Equiparando de esta manera la triste realidad de la división entre palestinos y judíos, en nombre de una seguridad que implica la invasión y la injusticia moral. Parece claro que la misma lógica de ambos mandatarios coincide en los puntos más obscuros y más absurdos, los judíos pro estado de Israel, olvidaron muy rápidamente que fueron objeto de una de las persecusiones más salvajes y crueles en la historia de la humanidad y decidieron apropiarse de un terreno que no era suyo, ampliando poco a poco la extensión de su estado hasta volver a los palestinos "ilegales" en su propia tierra y ejercer sobre ellos un control muy parecido al de los nazis a sus enemigos en la segunda guerra mundial. 

A mí personalmente, me hubiera gustado una respuesta más enérgica de la comunidad judía mexicana hacia esas nefastas declaraciones del tal Netanyahu.

Se empieza a levantar en México una ola de descontento diferente, a exacerbarse un nacionalismo que me parece engañoso. Hoy están circulando en redes sociales banderas mexicanas, música folclórica y demás muestras de supuesto apoyo a los valores nacionales. Me parece que al igual que sucedió con la elección norteamericana, estas muestras "virtuales" son relativas e inefectivas. Necesitamos pensar un poco más lo que estamos viviendo y lo que va a pasar, encontrar un medio más contundente para actuar que las redes sociales. 

No dejar que el PRI o el PAN vuelvan a ocupar los lugares de poder político que han usurpado. Cambiar nuestras leyes para que la clase política deje de reinar como lo ha hecho, dividiendo a México en opresores y oprimidos.

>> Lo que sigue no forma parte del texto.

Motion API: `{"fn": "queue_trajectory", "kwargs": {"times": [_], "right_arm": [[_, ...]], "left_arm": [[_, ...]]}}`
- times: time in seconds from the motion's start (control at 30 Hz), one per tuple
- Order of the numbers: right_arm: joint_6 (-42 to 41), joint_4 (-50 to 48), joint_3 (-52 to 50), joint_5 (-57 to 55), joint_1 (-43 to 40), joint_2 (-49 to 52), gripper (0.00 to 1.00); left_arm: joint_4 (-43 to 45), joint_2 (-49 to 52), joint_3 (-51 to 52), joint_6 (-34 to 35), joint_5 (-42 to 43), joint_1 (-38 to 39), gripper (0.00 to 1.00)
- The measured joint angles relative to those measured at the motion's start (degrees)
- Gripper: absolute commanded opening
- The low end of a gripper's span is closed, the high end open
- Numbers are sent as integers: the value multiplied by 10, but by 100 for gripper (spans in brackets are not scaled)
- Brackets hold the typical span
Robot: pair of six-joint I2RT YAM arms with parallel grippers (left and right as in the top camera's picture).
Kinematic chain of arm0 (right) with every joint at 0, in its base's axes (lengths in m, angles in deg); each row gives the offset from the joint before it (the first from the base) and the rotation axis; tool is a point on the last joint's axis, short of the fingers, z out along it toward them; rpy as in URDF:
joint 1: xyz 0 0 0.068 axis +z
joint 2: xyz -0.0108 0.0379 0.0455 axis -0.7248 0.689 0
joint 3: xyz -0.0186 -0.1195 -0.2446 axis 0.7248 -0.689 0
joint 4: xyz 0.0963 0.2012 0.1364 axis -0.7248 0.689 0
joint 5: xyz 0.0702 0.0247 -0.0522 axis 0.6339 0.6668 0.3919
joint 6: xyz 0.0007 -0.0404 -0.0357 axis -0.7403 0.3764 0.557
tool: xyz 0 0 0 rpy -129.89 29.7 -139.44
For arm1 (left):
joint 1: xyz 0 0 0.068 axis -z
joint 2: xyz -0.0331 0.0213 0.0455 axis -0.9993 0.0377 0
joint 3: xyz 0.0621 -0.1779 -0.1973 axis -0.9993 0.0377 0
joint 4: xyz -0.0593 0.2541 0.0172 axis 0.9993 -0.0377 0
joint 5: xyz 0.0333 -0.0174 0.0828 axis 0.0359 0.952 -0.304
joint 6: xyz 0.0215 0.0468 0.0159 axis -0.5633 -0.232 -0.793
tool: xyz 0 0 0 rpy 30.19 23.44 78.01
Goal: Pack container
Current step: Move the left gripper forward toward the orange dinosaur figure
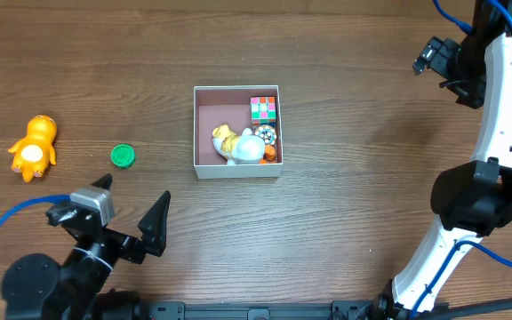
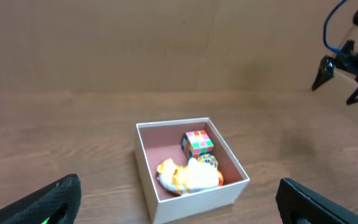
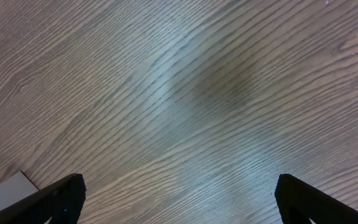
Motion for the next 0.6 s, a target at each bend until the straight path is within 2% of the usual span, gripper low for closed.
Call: {"fn": "queue_trajectory", "kwargs": {"times": [0.1,0.23,0.37,0.47,0.6], "right_arm": [[0,0,0,0,0,0,100],[0,0,0,0,0,0,100],[0,-1,-1,0,0,0,100],[0,0,-1,0,0,0,100],[0,0,-1,0,0,0,100]], "left_arm": [[-46,35,-50,-23,1,0,100],[-203,140,-151,-64,-11,0,100],[-323,242,-236,-79,-40,0,100],[-343,311,-292,-85,-56,0,100],[-345,362,-313,-86,-64,0,100]]}}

Donald Trump, puede ser la oportunidad de que nos unamos los mexicanos para mejorar, como grupo social pero también tengamos presente que es un loco con decisiones en la bolsa.  Un niño caprichoso que hace berrinches a cada rato y tira al suelo sus juguetes. Que no será fácil hacerle frente si nos hace la guerra en lo económico. Uno de sus últimos twitts dice: 


Los datos económicos son lo de menos para él, a pesar de que las exportaciones de EUA a México fueron de 30.8 billones en 2015 y que probablemente somos los mayores consumidores de los bienes norteamericanos. Es visto que no piensa con la razón, sino con una mezcla de odios y prejuicios que no puede llevar a nada bueno. 

Ya México ha sido invadido por EUA en 1846, con la consecuente pérdida de  la mitad de su territorio, sin más razones que la legitimación de la posesión ilegal de los colonos norteamericanos del territorio mexicano. Trump tiene bajo su mando ahora al ejército más poderoso del mundo y debemos prepararnos para sus locuras, porque así como ha declarado la guerra económicamente a nosotros, a Japón y la Unión Europea, también tiene en sus manos el botón rojo de las armas nucleares y el mando de su tropas. No debemos subestimar estos hechos y dejar de lado la posibilidad de que este hombre pueda ir más allá de dónde hasta ahora ha llegado.